What you will do ▸
What you give back should match the records word for word.

Records from a data collection
···
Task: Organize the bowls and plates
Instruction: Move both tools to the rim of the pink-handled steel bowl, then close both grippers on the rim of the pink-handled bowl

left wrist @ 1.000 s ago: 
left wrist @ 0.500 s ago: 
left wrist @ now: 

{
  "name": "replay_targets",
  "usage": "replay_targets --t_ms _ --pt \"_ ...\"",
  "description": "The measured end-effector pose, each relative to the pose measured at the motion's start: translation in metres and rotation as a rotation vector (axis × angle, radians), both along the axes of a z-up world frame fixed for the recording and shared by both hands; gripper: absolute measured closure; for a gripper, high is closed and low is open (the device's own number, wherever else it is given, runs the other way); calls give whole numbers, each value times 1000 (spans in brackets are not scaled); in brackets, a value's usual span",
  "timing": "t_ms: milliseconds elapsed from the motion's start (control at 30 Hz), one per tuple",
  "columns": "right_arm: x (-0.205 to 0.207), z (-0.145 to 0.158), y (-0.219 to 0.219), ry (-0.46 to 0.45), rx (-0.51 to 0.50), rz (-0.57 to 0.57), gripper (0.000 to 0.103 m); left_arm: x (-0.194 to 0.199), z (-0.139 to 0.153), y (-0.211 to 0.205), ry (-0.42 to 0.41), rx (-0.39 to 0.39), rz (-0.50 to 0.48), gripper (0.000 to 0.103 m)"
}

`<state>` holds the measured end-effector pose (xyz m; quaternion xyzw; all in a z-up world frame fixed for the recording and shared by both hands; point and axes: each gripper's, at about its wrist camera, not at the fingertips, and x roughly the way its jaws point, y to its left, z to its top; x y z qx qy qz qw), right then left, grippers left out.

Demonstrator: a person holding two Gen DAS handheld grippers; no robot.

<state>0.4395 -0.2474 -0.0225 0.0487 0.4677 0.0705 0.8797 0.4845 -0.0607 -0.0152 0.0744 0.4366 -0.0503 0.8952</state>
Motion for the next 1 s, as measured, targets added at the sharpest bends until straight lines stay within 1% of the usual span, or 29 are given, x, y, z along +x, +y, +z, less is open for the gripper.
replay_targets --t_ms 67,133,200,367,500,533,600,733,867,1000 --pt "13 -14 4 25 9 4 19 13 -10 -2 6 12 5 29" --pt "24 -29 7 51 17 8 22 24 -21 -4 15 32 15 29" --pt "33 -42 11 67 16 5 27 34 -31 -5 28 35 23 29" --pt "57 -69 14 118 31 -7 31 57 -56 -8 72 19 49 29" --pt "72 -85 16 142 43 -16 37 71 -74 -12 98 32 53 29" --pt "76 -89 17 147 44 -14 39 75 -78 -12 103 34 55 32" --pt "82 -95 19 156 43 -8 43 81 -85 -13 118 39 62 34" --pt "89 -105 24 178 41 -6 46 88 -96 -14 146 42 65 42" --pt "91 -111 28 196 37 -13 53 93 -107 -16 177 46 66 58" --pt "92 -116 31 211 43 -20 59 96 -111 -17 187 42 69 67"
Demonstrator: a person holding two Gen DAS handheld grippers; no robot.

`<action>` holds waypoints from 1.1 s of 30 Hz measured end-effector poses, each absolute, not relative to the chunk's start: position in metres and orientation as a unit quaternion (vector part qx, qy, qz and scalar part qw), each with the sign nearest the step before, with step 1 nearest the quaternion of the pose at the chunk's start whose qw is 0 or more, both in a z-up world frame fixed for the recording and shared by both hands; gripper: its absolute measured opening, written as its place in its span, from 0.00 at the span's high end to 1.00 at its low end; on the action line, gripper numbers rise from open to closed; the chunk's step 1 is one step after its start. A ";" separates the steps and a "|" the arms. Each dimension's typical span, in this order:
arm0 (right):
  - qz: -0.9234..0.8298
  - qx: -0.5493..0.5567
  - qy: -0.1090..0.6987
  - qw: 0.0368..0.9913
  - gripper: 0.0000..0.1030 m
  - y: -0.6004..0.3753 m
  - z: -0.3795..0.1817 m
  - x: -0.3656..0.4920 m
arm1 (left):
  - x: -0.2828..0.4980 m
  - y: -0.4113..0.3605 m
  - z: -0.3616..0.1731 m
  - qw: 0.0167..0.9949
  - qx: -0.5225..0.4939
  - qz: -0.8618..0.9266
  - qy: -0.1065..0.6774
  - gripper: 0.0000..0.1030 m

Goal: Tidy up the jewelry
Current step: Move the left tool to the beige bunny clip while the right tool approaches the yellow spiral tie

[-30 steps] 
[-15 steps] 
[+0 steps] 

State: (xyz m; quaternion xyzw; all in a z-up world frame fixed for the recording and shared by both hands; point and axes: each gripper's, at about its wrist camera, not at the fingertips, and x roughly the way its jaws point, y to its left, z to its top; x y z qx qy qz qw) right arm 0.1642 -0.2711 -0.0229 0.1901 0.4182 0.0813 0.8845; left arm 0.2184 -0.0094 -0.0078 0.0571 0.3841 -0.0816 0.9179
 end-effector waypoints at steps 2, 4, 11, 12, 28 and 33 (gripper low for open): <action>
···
Response to this task ▸
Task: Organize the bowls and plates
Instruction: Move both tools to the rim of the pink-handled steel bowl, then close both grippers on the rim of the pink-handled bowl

left wrist @ 1.000 s ago: 
left wrist @ 0.500 s ago: 
left wrist @ now: 

{
  "name": "replay_targets",
  "usage": "replay_targets --t_ms _ --pt \"_ ...\"",
  "description": "The measured end-effector pose, each relative to the pose measured at the motion's start: translation in metres and rotation as a rotation vector (axis × angle, radians), both along the axes of a z-up world frame fixed for the recording and shared by both hands; gripper: absolute measured closure; for a gripper, high is closed and low is open (the device's own number, wherever else it is given, runs the other way); calls give whole numbers, each value times 1000 (spans in brackets are not scaled); in brackets, a value's usual span",
  "timing": "t_ms: milliseconds elapsed from the motion's start (control at 30 Hz), one per tuple",
  "columns": "right_arm: x (-0.205 to 0.207), z (-0.145 to 0.158), y (-0.219 to 0.219), ry (-0.46 to 0.45), rx (-0.51 to 0.50), rz (-0.57 to 0.57), gripper (0.000 to 0.103 m); left_arm: x (-0.194 to 0.199), z (-0.139 to 0.153), y (-0.211 to 0.205), ry (-0.42 to 0.41), rx (-0.39 to 0.39), rz (-0.50 to 0.48), gripper (0.000 to 0.103 m)"
}

`<state>` holds the measured end-effector pose (xyz m; quaternion xyzw; all in a z-up world frame fixed for the recording and shared by both hands; point and axes: each gripper's, at about its wrist camera, not at the fingertips, and x roughly the way its jaws point, y to its left, z to its top; x y z qx qy qz qw), right then left, grippers left out.

Demonstrator: a person holding two Gen DAS handheld grippers; no robot.

<state>0.4395 -0.2474 -0.0225 0.0487 0.4677 0.0705 0.8797 0.4845 -0.0607 -0.0152 0.0744 0.4366 -0.0503 0.8952</state>
Motion for the next 1 s, as measured, targets added at the sharpest bends until straight lines stay within 1% of the usual span, or 29 are given, x, y, z along +x, +y, +z, less is open for the gripper.
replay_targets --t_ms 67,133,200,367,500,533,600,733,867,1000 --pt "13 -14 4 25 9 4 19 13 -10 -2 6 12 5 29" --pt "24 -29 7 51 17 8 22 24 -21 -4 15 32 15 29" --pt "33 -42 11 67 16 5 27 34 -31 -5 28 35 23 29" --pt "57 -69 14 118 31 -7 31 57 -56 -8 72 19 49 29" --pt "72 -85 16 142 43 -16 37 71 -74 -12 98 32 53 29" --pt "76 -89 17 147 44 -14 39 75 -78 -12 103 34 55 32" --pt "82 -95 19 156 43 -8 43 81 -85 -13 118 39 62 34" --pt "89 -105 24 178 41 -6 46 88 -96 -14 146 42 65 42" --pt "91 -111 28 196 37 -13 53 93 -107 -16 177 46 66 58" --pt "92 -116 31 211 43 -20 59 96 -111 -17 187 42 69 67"
Demonstrator: a person holding two Gen DAS handheld grippers; no robot.

`<action>` holds waypoints from 1.1 s of 30 Hz measured end-effector poses, each absolute, not relative to the chunk's start: position in metres and orientation as a unit quaternion (vector part qx, qy, qz and scalar part qw), each with the sign nearest the step before, with step 1 nearest the quaternion of the pose at the chunk's start whose qw is 0 or more, both in a z-up world frame fixed for the recording and shared by both hands; gripper: its absolute measured opening, written as its place in its span, from 0.00 at the span's high end to 1.00 at its low end; on the action line, gripper numbers rise from open to closed; the chunk's step 1 is one step after its start. A ";" separates the steps and a "|" the arms. Each dimension's typical span, in this order:
arm0 (right):
  - qz: -0.9234..0.8298
  - qx: -0.5493..0.5567
  - qy: -0.1090..0.6987
  - qw: 0.0368..0.9913
  - gripper: 0.0000..0.1030 m
  - y: -0.6004..0.3753 m
  - z: -0.3795..0.1817 m
  - x: -0.3656..0.4920 m
arm1 (left):
  - x: -0.2828..0.4980 m
  - y: -0.4113..0.3605 m
  - z: -0.3616..0.1731 m
  - qw: 0.0167..0.9949
  - qx: -0.5225..0.4939
  - qz: -0.8618..0.9266
  - qy: -0.1065..0.6774
  - gripper: 0.0000..0.1030 m

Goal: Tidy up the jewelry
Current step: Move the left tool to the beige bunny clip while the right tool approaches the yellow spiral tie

[-30 steps] 
[-15 steps] 
[+0 steps] 

State: (xyz m; quaternion xyzw; all in a z-up world frame fixed for the recording and shared by both hands; point and axes: each gripper's, at about its wrist camera, not at the fingertips, and x roughly the way its jaws point, y to its left, z to its top; x y z qx qy qz qw) right arm 0.1642 -0.2711 -0.0229 0.1901 0.4182 0.0813 0.8845; left arm 0.2184 -0.0094 -0.0078 0.0571 0.3841 -0.0816 0.9179
 end-effector waypoints at steps 2, 4, 11, 12, 28 and 33 (gripper low for open): <action>

This completes the exercise.